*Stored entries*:
-------------------------
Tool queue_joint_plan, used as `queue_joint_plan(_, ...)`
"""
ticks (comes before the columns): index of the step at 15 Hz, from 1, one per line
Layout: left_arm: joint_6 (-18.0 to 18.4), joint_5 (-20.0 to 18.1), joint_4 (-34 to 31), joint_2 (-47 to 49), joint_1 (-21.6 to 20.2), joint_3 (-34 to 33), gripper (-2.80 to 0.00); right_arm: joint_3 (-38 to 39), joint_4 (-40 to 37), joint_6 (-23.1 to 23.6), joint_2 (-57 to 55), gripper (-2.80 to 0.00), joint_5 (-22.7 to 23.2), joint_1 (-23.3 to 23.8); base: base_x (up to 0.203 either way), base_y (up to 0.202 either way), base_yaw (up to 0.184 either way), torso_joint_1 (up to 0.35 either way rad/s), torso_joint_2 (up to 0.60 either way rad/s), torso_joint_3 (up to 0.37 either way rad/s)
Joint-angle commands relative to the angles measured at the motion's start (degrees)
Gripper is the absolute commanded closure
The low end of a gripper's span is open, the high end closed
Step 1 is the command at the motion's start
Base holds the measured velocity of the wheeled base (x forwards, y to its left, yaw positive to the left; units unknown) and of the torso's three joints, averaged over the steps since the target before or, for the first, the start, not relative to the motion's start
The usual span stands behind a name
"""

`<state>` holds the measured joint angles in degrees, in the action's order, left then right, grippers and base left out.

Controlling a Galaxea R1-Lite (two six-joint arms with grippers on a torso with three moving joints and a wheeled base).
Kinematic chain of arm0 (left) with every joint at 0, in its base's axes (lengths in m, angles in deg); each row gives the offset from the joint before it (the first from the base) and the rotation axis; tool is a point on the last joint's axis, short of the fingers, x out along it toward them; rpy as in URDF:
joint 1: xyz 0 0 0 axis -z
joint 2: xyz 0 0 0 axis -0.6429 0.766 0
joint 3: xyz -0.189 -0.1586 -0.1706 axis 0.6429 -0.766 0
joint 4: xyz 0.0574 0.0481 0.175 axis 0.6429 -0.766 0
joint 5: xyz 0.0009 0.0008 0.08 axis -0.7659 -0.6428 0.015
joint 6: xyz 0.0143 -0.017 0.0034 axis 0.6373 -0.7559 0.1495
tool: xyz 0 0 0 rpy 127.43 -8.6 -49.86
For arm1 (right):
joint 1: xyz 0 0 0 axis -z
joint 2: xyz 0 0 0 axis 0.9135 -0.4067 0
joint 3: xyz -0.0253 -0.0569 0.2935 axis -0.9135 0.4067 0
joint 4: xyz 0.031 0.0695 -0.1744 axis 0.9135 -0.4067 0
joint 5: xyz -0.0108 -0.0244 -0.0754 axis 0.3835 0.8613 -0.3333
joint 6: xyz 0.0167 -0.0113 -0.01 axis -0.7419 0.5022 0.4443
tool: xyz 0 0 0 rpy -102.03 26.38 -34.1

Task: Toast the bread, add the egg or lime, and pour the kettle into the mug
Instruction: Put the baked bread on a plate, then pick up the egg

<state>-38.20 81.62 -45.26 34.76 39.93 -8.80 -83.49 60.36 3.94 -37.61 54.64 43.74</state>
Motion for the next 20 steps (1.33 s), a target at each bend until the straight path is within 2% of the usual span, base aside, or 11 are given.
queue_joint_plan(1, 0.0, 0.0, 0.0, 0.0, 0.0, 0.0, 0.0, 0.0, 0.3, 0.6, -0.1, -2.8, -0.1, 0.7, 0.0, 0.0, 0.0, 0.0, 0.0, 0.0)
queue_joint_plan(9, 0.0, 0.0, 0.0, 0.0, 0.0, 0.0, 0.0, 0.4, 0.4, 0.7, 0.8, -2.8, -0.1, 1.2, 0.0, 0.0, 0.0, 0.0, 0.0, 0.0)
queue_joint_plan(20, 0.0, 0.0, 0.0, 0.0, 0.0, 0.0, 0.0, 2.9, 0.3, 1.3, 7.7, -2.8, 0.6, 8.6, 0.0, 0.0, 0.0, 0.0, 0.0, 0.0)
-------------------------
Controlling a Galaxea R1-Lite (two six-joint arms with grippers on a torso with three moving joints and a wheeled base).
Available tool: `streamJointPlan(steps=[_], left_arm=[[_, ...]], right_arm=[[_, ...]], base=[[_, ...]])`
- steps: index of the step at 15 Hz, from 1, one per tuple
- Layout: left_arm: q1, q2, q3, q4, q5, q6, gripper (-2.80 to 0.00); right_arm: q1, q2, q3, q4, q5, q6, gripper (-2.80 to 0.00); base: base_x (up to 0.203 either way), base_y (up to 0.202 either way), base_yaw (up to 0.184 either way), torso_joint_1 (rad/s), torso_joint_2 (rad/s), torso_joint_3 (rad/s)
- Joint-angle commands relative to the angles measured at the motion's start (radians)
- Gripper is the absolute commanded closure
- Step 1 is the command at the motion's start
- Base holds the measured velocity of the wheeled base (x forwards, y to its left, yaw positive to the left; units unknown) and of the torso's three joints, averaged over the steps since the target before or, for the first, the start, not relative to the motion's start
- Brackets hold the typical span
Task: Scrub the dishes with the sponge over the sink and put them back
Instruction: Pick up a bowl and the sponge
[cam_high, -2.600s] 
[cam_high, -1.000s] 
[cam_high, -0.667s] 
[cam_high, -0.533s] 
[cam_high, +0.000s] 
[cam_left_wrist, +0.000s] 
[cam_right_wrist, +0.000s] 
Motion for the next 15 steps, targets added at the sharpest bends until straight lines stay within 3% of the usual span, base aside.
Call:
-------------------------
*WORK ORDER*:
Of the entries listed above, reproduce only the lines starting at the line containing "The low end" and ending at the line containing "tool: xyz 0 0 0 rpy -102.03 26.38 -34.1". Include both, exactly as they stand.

*ANSWER TO THIS TASK*:
The low end of a gripper's span is open, the high end closed
Step 1 is the command at the motion's start
Base holds the measured velocity of the wheeled base (x forwards, y to its left, yaw positive to the left; units unknown) and of the torso's three joints, averaged over the steps since the target before or, for the first, the start, not relative to the motion's start
The usual span stands behind a name
"""

`<state>` holds the measured joint angles in degrees, in the action's order, left then right, grippers and base left out.

Controlling a Galaxea R1-Lite (two six-joint arms with grippers on a torso with three moving joints and a wheeled base).
Kinematic chain of arm0 (left) with every joint at 0, in its base's axes (lengths in m, angles in deg); each row gives the offset from the joint before it (the first from the base) and the rotation axis; tool is a point on the last joint's axis, short of the fingers, x out along it toward them; rpy as in URDF:
joint 1: xyz 0 0 0 axis -z
joint 2: xyz 0 0 0 axis -0.6429 0.766 0
joint 3: xyz -0.189 -0.1586 -0.1706 axis 0.6429 -0.766 0
joint 4: xyz 0.0574 0.0481 0.175 axis 0.6429 -0.766 0
joint 5: xyz 0.0009 0.0008 0.08 axis -0.7659 -0.6428 0.015
joint 6: xyz 0.0143 -0.017 0.0034 axis 0.6373 -0.7559 0.1495
tool: xyz 0 0 0 rpy 127.43 -8.6 -49.86
For arm1 (right):
joint 1: xyz 0 0 0 axis -z
joint 2: xyz 0 0 0 axis 0.9135 -0.4067 0
joint 3: xyz -0.0253 -0.0569 0.2935 axis -0.9135 0.4067 0
joint 4: xyz 0.031 0.0695 -0.1744 axis 0.9135 -0.4067 0
joint 5: xyz -0.0108 -0.0244 -0.0754 axis 0.3835 0.8613 -0.3333
joint 6: xyz 0.0167 -0.0113 -0.01 axis -0.7419 0.5022 0.4443
tool: xyz 0 0 0 rpy -102.03 26.38 -34.1

This finishes the output for the exercise.